── Material for this task ──

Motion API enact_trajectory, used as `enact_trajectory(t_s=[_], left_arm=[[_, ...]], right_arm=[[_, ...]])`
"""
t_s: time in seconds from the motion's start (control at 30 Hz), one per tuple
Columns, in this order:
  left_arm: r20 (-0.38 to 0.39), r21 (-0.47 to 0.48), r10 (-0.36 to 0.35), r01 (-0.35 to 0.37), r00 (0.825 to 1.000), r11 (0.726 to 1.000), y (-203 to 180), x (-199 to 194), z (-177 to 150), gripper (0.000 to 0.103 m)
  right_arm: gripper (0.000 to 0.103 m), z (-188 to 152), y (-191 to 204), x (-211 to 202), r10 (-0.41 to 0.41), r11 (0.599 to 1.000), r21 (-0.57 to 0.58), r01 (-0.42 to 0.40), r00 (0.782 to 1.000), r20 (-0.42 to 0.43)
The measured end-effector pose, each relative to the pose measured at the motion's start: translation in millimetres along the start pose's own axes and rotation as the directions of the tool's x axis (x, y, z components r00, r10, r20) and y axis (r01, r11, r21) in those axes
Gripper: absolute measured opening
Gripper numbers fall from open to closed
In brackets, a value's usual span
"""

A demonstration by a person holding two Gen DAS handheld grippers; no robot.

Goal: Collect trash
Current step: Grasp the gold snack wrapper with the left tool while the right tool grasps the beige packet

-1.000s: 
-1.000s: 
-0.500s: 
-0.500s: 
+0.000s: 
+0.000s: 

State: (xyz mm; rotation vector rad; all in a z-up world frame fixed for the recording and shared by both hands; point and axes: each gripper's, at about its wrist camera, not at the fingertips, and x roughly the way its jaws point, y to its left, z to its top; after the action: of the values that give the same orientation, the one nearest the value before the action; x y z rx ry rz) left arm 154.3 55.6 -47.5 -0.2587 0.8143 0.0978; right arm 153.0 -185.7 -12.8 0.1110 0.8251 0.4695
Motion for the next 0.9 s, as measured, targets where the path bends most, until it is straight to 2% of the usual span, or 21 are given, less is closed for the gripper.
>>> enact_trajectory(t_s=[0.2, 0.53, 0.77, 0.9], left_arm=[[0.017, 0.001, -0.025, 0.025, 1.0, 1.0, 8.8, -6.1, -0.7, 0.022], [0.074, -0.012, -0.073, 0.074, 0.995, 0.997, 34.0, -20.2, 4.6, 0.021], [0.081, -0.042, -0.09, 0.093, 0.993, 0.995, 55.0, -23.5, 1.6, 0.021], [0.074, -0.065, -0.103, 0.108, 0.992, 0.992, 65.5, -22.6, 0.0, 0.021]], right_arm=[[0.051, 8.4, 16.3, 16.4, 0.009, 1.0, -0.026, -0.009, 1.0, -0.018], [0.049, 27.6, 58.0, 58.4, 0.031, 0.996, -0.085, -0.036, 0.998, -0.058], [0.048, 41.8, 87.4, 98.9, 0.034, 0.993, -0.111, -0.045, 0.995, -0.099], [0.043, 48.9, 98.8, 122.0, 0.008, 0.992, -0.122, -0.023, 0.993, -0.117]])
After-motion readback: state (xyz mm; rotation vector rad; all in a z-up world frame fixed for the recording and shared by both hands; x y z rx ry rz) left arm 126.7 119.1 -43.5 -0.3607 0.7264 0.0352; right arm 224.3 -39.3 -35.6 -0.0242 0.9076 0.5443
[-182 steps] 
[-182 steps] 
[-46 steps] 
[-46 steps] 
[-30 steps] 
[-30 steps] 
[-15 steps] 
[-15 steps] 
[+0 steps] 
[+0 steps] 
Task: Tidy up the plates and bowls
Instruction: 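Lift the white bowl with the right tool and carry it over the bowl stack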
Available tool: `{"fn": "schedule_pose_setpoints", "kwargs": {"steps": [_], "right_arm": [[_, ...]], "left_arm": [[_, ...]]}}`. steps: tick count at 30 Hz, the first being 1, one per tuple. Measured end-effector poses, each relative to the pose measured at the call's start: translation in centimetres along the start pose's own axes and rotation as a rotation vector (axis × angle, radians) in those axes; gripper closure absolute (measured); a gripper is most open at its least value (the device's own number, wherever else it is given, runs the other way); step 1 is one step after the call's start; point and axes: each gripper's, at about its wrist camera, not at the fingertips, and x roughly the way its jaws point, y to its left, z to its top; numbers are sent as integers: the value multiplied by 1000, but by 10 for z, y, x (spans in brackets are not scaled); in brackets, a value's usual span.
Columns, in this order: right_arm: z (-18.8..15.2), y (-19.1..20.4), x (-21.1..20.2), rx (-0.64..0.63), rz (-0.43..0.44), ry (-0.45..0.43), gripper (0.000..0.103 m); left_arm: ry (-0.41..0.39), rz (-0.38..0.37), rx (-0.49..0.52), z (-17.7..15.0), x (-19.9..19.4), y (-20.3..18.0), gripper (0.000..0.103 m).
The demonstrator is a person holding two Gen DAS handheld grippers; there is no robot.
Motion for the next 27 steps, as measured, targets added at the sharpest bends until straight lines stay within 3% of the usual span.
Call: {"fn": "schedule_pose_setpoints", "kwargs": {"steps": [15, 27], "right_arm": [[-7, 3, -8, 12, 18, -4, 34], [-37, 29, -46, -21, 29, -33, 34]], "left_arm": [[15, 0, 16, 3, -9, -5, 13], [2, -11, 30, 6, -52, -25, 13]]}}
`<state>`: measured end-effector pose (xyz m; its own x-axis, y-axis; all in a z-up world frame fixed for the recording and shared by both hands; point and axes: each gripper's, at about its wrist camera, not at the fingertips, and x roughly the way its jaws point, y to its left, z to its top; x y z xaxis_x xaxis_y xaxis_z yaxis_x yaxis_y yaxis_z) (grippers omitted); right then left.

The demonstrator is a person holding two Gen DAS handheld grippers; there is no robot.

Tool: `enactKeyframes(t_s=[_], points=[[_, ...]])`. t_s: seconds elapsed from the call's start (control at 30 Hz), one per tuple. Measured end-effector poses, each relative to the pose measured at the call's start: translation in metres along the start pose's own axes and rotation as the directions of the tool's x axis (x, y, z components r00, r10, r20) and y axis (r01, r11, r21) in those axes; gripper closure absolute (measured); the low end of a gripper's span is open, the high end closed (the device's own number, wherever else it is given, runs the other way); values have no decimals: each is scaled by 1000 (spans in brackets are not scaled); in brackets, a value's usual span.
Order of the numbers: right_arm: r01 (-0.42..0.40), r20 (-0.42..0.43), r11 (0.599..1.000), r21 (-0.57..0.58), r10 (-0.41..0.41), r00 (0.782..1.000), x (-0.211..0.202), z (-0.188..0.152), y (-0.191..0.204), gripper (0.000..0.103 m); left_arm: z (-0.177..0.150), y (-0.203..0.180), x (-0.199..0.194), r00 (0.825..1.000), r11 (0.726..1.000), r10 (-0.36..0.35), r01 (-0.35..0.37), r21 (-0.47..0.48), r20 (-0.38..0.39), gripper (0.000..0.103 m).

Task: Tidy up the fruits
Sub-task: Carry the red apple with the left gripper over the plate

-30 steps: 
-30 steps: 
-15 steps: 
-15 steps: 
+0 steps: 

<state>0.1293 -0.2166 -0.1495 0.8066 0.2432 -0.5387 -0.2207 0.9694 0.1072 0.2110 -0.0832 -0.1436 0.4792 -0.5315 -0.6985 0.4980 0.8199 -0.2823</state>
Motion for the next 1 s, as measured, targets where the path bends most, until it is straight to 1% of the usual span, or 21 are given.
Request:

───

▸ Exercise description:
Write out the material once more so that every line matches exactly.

▸ Answer box:
Motion API enact_trajectory, used as `enact_trajectory(t_s=[_], left_arm=[[_, ...]], right_arm=[[_, ...]])`
"""
t_s: time in seconds from the motion's start (control at 30 Hz), one per tuple
Columns, in this order:
  left_arm: r20 (-0.38 to 0.39), r21 (-0.47 to 0.48), r10 (-0.36 to 0.35), r01 (-0.35 to 0.37), r00 (0.825 to 1.000), r11 (0.726 to 1.000), y (-203 to 180), x (-199 to 194), z (-177 to 150), gripper (0.000 to 0.103 m)
  right_arm: gripper (0.000 to 0.103 m), z (-188 to 152), y (-191 to 204), x (-211 to 202), r10 (-0.41 to 0.41), r11 (0.599 to 1.000), r21 (-0.57 to 0.58), r01 (-0.42 to 0.40), r00 (0.782 to 1.000), r20 (-0.42 to 0.43)
The measured end-effector pose, each relative to the pose measured at the motion's start: translation in millimetres along the start pose's own axes and rotation as the directions of the tool's x axis (x, y, z components r00, r10, r20) and y axis (r01, r11, r21) in those axes
Gripper: absolute measured opening
Gripper numbers fall from open to closed
In brackets, a value's usual span
"""

A demonstration by a person holding two Gen DAS handheld grippers; no robot.

Goal: Collect trash
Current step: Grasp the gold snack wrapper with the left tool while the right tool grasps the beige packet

-1.000s: 
-1.000s: 
-0.500s: 
-0.500s: 
+0.000s: 
+0.000s: 

State: (xyz mm; rotation vector rad; all in a z-up world frame fixed for the recording and shared by both hands; point and axes: each gripper's, at about its wrist camera, not at the fingertips, and x roughly the way its jaws point, y to its left, z to its top; after the action: of the values that give the same orientation, the one nearest the value before the action; x y z rx ry rz) left arm 154.3 55.6 -47.5 -0.2587 0.8143 0.0978; right arm 153.0 -185.7 -12.8 0.1110 0.8251 0.4695
Motion for the next 0.9 s, as measured, targets where the path bends most, until it is straight to 2% of the usual span, or 21 are given, less is closed for the gripper.
>>> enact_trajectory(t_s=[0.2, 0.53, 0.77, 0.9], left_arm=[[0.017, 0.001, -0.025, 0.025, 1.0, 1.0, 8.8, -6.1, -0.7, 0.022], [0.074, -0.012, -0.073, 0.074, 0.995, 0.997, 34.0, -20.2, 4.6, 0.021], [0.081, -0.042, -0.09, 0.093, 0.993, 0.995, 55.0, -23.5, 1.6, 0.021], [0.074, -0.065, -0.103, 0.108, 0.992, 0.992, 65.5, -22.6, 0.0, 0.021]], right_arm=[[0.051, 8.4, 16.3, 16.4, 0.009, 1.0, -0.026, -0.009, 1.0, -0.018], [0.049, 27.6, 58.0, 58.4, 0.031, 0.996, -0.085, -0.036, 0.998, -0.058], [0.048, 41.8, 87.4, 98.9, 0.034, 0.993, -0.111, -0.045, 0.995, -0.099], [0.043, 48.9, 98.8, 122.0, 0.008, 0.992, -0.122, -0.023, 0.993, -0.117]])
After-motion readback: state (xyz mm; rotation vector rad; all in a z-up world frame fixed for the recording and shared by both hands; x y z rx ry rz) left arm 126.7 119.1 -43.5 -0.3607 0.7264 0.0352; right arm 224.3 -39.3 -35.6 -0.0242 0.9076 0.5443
[-182 steps] 
[-182 steps] 
[-46 steps] 
[-46 steps] 
[-30 steps] 
[-30 steps] 
[-15 steps] 
[-15 steps] 
[+0 steps] 
[+0 steps] 
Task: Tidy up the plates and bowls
Instruction: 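Lift the white bowl with the right tool and carry it over the bowl stack
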Available tool: `{"fn": "schedule_pose_setpoints", "kwargs": {"steps": [_], "right_arm": [[_, ...]], "left_arm": [[_, ...]]}}`. steps: tick count at 30 Hz, the first being 1, one per tuple. Measured end-effector poses, each relative to the pose measured at the call's start: translation in centimetres along the start pose's own axes and rotation as a rotation vector (axis × angle, radians) in those axes; gripper closure absolute (measured); a gripper is most open at its least value (the device's own number, wherever else it is given, runs the other way); step 1 is one step after the call's start; point and axes: each gripper's, at about its wrist camera, not at the fingertips, and x roughly the way its jaws point, y to its left, z to its top; numbers are sent as integers: the value multiplied by 1000, but by 10 for z, y, x (spans in brackets are not scaled); in brackets, a value's usual span.
Columns, in this order: right_arm: z (-18.8..15.2), y (-19.1..20.4), x (-21.1..20.2), rx (-0.64..0.63), rz (-0.43..0.44), ry (-0.45..0.43), gripper (0.000..0.103 m); left_arm: ry (-0.41..0.39), rz (-0.38..0.37), rx (-0.49..0.52), z (-17.7..15.0), x (-19.9..19.4), y (-20.3..18.0), gripper (0.000..0.103 m).
The demonstrator is a person holding two Gen DAS handheld grippers; there is no robot.
Motion for the next 27 steps, as measured, targets added at the sharpest bends until straight lines stay within 3% of the usual span.
Call: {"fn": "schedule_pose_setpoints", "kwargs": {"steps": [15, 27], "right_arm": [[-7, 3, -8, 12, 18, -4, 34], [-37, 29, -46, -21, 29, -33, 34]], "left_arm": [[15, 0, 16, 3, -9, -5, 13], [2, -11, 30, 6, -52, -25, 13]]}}
`<state>`: measured end-effector pose (xyz m; its own x-axis, y-axis; all in a z-up world frame fixed for the recording and shared by both hands; point and axes: each gripper's, at about its wrist camera, not at the fingertips, and x roughly the way its jaws point, y to its left, z to its top; x y z xaxis_x xaxis_y xaxis_z yaxis_x yaxis_y yaxis_z) (grippers omitted); right then left.

The demonstrator is a person holding two Gen DAS handheld grippers; there is no robot.

Tool: `enactKeyframes(t_s=[_], points=[[_, ...]])`. t_s: seconds elapsed from the call's start (control at 30 Hz), one per tuple. Measured end-effector poses, each relative to the pose measured at the call's start: translation in metres along the start pose's own axes and rotation as the directions of the tool's x axis (x, y, z components r00, r10, r20) and y axis (r01, r11, r21) in those axes; gripper closure absolute (measured); the low end of a gripper's span is open, the high end closed (the device's own number, wherever else it is given, runs the other way); values have no decimals: each is scaled by 1000 (spans in brackets are not scaled); in brackets, a value's usual span.
Order of the numbers: right_arm: r01 (-0.42..0.40), r20 (-0.42..0.43), r11 (0.599..1.000), r21 (-0.57..0.58), r10 (-0.41..0.41), r00 (0.782..1.000), x (-0.211..0.202), z (-0.188..0.152), y (-0.191..0.204), gripper (0.000..0.103 m); left_arm: z (-0.177..0.150), y (-0.203..0.180), x (-0.199..0.194), r00 (0.825..1.000), r11 (0.726..1.000), r10 (-0.36..0.35), r01 (-0.35..0.37), r21 (-0.47..0.48), r20 (-0.38..0.39), gripper (0.000..0.103 m).

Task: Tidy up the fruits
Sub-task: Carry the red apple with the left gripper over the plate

-30 steps: 
-30 steps: 
-15 steps: 
-15 steps: 
+0 steps: 

<state>0.1293 -0.2166 -0.1495 0.8066 0.2432 -0.5387 -0.2207 0.9694 0.1072 0.2110 -0.0832 -0.1436 0.4792 -0.5315 -0.6985 0.4980 0.8199 -0.2823</state>
Motion for the next 1 s, as measured, targets where the path bends most, until it is straight to 1% of the usual span, or 21 are given.
Request:

Work on this exercise is finished.